Records contained in a dataset:
● ● ● ● ● ● ●

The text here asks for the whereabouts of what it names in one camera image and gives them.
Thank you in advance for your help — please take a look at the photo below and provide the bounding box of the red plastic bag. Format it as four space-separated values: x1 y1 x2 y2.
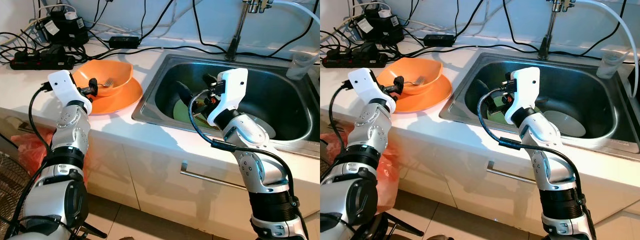
320 131 396 213
17 127 88 186

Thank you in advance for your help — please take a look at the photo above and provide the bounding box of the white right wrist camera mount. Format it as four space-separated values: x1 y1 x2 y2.
504 66 541 126
206 68 249 127

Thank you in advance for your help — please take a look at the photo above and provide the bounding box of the orange plastic plate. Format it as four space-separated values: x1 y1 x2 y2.
395 72 453 112
82 75 144 115

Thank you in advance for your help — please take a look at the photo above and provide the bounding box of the wire fan grille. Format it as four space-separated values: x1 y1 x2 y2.
0 152 31 236

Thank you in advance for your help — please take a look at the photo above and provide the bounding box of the black power adapter box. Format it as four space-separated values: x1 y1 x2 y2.
352 7 403 43
40 10 90 47

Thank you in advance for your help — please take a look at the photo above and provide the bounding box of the orange plastic bowl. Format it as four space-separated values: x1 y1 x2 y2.
72 61 134 98
376 57 444 96

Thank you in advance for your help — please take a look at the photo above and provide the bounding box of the black power strip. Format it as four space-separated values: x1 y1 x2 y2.
10 45 76 71
322 42 388 68

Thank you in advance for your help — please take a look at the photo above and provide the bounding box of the clear glass cup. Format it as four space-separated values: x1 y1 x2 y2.
597 50 626 79
286 52 316 81

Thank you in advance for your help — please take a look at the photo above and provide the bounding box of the white faucet hose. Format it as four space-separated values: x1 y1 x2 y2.
577 0 640 71
270 0 321 26

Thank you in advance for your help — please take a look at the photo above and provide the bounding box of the grey bowl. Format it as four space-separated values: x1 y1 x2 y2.
250 115 277 141
542 110 587 138

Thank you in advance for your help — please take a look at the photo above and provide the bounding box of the black metal stand leg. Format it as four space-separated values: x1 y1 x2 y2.
80 222 108 238
385 212 426 237

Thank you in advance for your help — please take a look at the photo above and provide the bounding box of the green plate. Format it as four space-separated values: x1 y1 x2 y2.
485 97 511 122
172 97 211 126

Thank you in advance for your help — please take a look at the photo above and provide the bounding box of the stainless steel sink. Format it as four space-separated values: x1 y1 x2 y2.
439 52 640 161
131 54 321 161

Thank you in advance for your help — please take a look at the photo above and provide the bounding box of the long metal drawer handle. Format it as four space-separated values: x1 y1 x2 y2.
180 161 248 191
487 160 543 185

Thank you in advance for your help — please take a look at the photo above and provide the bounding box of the flat black power brick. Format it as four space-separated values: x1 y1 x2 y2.
424 34 456 47
109 36 141 49

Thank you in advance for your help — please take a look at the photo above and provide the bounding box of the white cabinet drawer front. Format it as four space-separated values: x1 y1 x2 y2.
125 145 321 236
435 142 640 236

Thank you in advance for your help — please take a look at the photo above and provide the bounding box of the metal kitchen faucet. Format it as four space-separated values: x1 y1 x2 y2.
537 0 581 60
226 0 273 61

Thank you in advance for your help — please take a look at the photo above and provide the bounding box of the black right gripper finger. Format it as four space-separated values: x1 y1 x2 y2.
175 81 196 104

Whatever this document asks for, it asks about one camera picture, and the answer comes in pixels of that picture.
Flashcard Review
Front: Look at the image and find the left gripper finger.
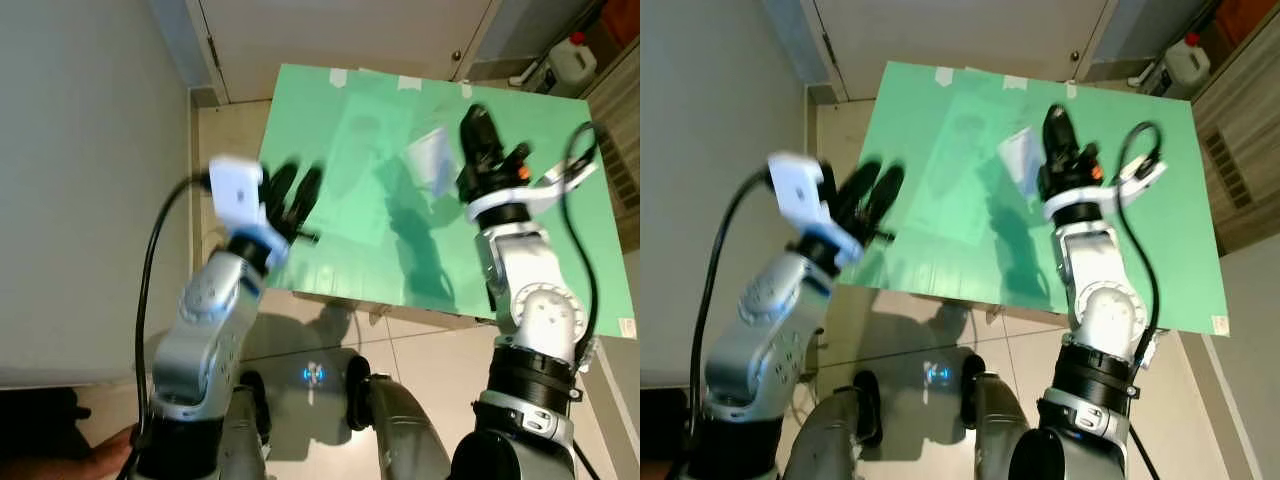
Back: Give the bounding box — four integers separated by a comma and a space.
263, 160, 301, 223
833, 160, 881, 223
862, 164, 907, 233
288, 167, 324, 233

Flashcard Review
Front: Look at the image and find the white translucent key tag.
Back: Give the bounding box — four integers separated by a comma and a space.
998, 127, 1046, 196
405, 127, 453, 198

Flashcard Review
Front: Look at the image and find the green table cover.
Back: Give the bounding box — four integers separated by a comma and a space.
245, 63, 639, 341
835, 60, 1231, 338

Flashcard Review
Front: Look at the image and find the white plastic jug red cap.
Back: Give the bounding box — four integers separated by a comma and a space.
546, 32, 599, 86
1160, 32, 1211, 86

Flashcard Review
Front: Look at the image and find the wooden cabinet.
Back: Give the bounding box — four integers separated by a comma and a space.
1190, 10, 1280, 256
583, 40, 641, 253

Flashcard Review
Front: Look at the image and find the white door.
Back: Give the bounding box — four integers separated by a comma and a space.
812, 0, 1116, 101
197, 0, 501, 104

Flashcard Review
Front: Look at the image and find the grey left robot leg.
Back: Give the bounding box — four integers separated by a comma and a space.
790, 370, 886, 480
220, 370, 276, 480

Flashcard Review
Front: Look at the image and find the grey robot leg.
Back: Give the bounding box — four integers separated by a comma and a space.
345, 372, 451, 480
790, 370, 886, 480
220, 370, 276, 480
958, 372, 1041, 480

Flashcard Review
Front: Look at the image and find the grey right robot leg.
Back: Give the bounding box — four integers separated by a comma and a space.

● ● ● ● ● ● ●

WHAT YOU WILL DO:
Word for word, repeat each record above; leave out every picture.

ANSWER:
The text here asks for the whereabouts of what it names in one camera image and gives them.
Thank you in advance for your help — please take a look at the photo below and provide the bounding box of the red plastic bag. Format it as four space-separated values: x1 y1 x2 y2.
320 131 396 213
17 127 88 186

Thank you in advance for your help — please take a look at the photo above and provide the bounding box of the white right wrist camera mount. Format it as four space-separated values: x1 y1 x2 y2.
504 66 541 126
206 68 249 127

Thank you in advance for your help — please take a look at the photo above and provide the bounding box of the orange plastic plate. Format it as four space-separated values: x1 y1 x2 y2.
395 72 453 112
82 75 144 115

Thank you in advance for your help — please take a look at the photo above and provide the bounding box of the wire fan grille. Format it as four space-separated values: x1 y1 x2 y2.
0 152 31 236

Thank you in advance for your help — please take a look at the photo above and provide the bounding box of the black power adapter box. Format it as four space-separated values: x1 y1 x2 y2.
352 7 403 43
40 10 90 47

Thank you in advance for your help — please take a look at the photo above and provide the bounding box of the orange plastic bowl. Format it as four space-separated values: x1 y1 x2 y2.
72 61 134 98
376 57 444 96

Thank you in advance for your help — please take a look at the photo above and provide the bounding box of the black power strip. Format it as four space-separated values: x1 y1 x2 y2.
10 45 76 71
322 42 388 68

Thank you in advance for your help — please take a look at the photo above and provide the bounding box of the clear glass cup. Format it as four space-separated values: x1 y1 x2 y2.
597 50 626 79
286 52 316 81

Thank you in advance for your help — please take a look at the photo above and provide the bounding box of the white faucet hose. Format it as four space-separated values: x1 y1 x2 y2.
577 0 640 71
270 0 321 26

Thank you in advance for your help — please take a look at the photo above and provide the bounding box of the grey bowl. Format it as four space-separated values: x1 y1 x2 y2.
250 115 277 141
542 110 587 138

Thank you in advance for your help — please take a look at the photo above and provide the bounding box of the black metal stand leg. Format it as four space-separated values: x1 y1 x2 y2.
80 222 108 238
385 212 426 237

Thank you in advance for your help — please take a look at the photo above and provide the bounding box of the green plate. Format it as four space-separated values: x1 y1 x2 y2.
485 97 511 122
172 97 211 126

Thank you in advance for your help — please take a look at the photo above and provide the bounding box of the stainless steel sink. Format it as four space-separated values: x1 y1 x2 y2.
439 52 640 161
131 54 321 161

Thank you in advance for your help — please take a look at the photo above and provide the bounding box of the long metal drawer handle. Format it as four space-separated values: x1 y1 x2 y2.
180 161 248 191
487 160 543 185

Thank you in advance for your help — please take a look at the photo above and provide the bounding box of the flat black power brick. Format it as four space-separated values: x1 y1 x2 y2.
424 34 456 47
109 36 141 49

Thank you in advance for your help — please take a look at the photo above and provide the bounding box of the white cabinet drawer front. Format it as four space-separated values: x1 y1 x2 y2.
125 145 321 236
435 142 640 236

Thank you in advance for your help — please take a look at the photo above and provide the bounding box of the metal kitchen faucet. Format it as four space-separated values: x1 y1 x2 y2.
537 0 581 60
226 0 273 61

Thank you in advance for your help — please take a look at the photo above and provide the bounding box of the black right gripper finger. Format it as four space-separated values: x1 y1 x2 y2.
175 81 196 104

Whatever this document asks for, it asks about one camera picture, and the answer comes in pixels of that picture.
Flashcard Review
Front: Look at the image and find the left gripper finger.
Back: Give the bounding box — four integers separated by a comma and a space.
263, 160, 301, 223
833, 160, 881, 223
862, 164, 907, 233
288, 167, 324, 233

Flashcard Review
Front: Look at the image and find the white translucent key tag.
Back: Give the bounding box — four integers separated by a comma and a space.
998, 127, 1046, 196
405, 127, 453, 198

Flashcard Review
Front: Look at the image and find the green table cover.
Back: Give the bounding box — four integers separated by a comma and a space.
245, 63, 639, 341
835, 60, 1231, 338

Flashcard Review
Front: Look at the image and find the white plastic jug red cap.
Back: Give the bounding box — four integers separated by a comma and a space.
546, 32, 599, 86
1160, 32, 1211, 86

Flashcard Review
Front: Look at the image and find the wooden cabinet.
Back: Give the bounding box — four integers separated by a comma and a space.
1190, 10, 1280, 256
583, 40, 641, 253

Flashcard Review
Front: Look at the image and find the white door.
Back: Give the bounding box — four integers separated by a comma and a space.
812, 0, 1116, 101
197, 0, 501, 104

Flashcard Review
Front: Look at the image and find the grey left robot leg.
Back: Give the bounding box — four integers separated by a comma and a space.
790, 370, 886, 480
220, 370, 276, 480

Flashcard Review
Front: Look at the image and find the grey robot leg.
Back: Give the bounding box — four integers separated by a comma and a space.
345, 372, 451, 480
790, 370, 886, 480
220, 370, 276, 480
958, 372, 1041, 480

Flashcard Review
Front: Look at the image and find the grey right robot leg.
Back: Give the bounding box — four integers separated by a comma and a space.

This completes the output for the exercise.